As I write this discourse, I am not angry, bitter, or in a complaining mood as I write. As a matter of fact, I love history, and I love writing case histories. To the contrary, I am thankful to God for the few educational resources that were available, "back in the good old days," and thankful for a teacher, the likes of Miss Bessie Smith, who could take these meager resources, and a substandard school-house and transform this "context" into one of the grandest environments in the world for teaching the 3-Rs (that is, reading, writing and arithmetic).
Many of us, that studied in the context of the Williamson County, Tennessee, Negro School System went on in "Life" to make worthwhile contributions to society, or to the Global Community. For example, my dear friend, Dr. Felix R. Lawrence, D.D.S., D.Sc. (Oral & Maxillofacial Surgeon), was a graduate of the little Negro one-roomed school house. And, then of course there was myself, who studied at the little Fitzgerald Negro School, and went on to graduate from Oakland University in Rochester, Michigan, The Michigan State University, College of Human Medicine in East Lansing, Michigan, The George Washington University (College of Medicine and the Health Sciences (summa cum laude)), in Washington, D.C., and later on, to earn a graduate degree from the Vanderbilt University's, The Divinity School, in Nashville, Tennessee.
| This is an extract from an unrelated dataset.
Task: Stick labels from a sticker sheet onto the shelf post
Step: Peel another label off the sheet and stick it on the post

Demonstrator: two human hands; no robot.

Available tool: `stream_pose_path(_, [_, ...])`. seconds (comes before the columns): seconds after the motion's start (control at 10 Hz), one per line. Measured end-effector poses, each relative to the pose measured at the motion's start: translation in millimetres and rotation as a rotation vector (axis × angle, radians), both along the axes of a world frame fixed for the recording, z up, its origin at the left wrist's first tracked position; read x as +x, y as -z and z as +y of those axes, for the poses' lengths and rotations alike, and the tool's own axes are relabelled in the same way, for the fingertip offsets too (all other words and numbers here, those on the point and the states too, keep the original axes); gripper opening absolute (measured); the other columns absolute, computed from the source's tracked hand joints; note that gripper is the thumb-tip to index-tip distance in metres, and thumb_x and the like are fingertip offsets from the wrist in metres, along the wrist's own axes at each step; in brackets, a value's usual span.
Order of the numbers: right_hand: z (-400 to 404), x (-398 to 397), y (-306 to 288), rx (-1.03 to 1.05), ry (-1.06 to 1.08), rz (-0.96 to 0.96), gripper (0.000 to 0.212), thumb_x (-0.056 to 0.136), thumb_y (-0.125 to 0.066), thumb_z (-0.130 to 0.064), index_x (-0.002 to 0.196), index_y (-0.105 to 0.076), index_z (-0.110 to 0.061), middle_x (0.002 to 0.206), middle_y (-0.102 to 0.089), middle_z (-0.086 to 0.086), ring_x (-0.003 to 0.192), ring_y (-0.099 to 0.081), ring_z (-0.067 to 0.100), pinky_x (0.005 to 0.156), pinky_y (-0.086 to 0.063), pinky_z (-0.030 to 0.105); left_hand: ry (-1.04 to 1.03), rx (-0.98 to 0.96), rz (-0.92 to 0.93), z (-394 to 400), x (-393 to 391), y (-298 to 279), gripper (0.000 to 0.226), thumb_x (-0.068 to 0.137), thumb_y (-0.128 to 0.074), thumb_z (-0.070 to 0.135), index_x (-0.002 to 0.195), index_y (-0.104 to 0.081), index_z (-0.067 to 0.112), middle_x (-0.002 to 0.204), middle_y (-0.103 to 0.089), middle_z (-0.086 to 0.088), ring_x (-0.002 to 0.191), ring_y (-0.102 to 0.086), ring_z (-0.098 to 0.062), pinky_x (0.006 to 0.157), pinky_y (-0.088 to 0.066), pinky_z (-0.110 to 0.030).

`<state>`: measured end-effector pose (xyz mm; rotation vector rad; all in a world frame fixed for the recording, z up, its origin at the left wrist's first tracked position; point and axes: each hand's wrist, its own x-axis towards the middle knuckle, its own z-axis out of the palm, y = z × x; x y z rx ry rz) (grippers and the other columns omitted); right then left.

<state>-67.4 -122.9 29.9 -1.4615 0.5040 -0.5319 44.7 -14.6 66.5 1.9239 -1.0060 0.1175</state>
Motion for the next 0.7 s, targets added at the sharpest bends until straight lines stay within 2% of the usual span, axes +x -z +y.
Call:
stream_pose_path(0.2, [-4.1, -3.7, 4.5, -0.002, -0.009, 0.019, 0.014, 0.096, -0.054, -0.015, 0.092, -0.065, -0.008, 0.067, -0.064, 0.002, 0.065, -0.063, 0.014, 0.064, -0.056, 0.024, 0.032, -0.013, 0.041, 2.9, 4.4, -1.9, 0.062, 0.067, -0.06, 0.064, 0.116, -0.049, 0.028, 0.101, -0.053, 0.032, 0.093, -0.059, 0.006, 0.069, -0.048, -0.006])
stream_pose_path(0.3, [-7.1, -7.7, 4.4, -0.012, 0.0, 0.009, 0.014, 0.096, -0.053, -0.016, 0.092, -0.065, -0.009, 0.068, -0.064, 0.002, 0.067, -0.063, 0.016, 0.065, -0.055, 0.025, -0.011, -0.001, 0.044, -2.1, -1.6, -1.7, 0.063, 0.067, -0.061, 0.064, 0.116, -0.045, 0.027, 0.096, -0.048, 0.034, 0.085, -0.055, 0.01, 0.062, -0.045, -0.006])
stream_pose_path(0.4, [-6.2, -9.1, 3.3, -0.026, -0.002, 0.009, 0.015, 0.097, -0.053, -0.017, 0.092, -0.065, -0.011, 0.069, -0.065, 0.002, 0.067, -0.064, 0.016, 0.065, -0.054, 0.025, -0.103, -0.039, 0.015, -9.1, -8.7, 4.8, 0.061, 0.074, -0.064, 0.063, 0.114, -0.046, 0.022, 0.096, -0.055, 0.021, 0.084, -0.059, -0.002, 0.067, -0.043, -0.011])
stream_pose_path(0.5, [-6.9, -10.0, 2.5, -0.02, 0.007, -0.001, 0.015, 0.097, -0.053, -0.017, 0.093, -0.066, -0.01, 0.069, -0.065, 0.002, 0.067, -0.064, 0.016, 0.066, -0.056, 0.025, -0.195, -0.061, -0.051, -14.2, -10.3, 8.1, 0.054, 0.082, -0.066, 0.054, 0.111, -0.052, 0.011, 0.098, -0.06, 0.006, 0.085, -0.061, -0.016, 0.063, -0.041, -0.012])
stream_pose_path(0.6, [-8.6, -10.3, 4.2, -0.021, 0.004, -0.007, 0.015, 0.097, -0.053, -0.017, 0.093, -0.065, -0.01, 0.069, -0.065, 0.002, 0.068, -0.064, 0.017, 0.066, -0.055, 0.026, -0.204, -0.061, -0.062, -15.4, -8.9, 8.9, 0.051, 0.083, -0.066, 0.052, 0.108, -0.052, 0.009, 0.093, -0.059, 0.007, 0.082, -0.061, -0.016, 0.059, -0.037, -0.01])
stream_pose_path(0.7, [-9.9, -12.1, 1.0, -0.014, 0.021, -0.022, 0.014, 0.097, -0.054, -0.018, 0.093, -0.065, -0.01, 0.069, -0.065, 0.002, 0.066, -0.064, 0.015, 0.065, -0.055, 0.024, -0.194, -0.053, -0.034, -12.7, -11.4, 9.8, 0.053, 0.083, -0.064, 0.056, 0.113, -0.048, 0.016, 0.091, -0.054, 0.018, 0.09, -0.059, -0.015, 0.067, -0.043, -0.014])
Dr. Lawrence and myself, and others like us (and there were other, like Dr. Josie Scales (who I took to our high school prom)), who managed to survive a wicked educational system, and to go on in Life to achieve some goals, do not mean to boast, or to appear as braggarts as we share our accomplishments with the world, but to the contrary, we want others to know that they can survive and accomplish goals, just as we did, against odds, against great odds even.
Finding one's Muse can be done simply by moving forward in Life, without looking to the left or to the right, but staying focused, while doing one's best to learn. However, there is some hard work involved along the way. But, if you set your mind to do something, you can probably achieve it. If you trip and fall on your face (that is, if you make a mistake), get up, brush the dust off of you, and continue on. Don't give up. Don't ever give up. If you give up, you have lost the battle.
Okay. Now you know how I found my Muse. You write about what you know. You write about want you do. You also write, as best as you can, learning to write better, as you go. I wish you the best as you go. Take care. Peace.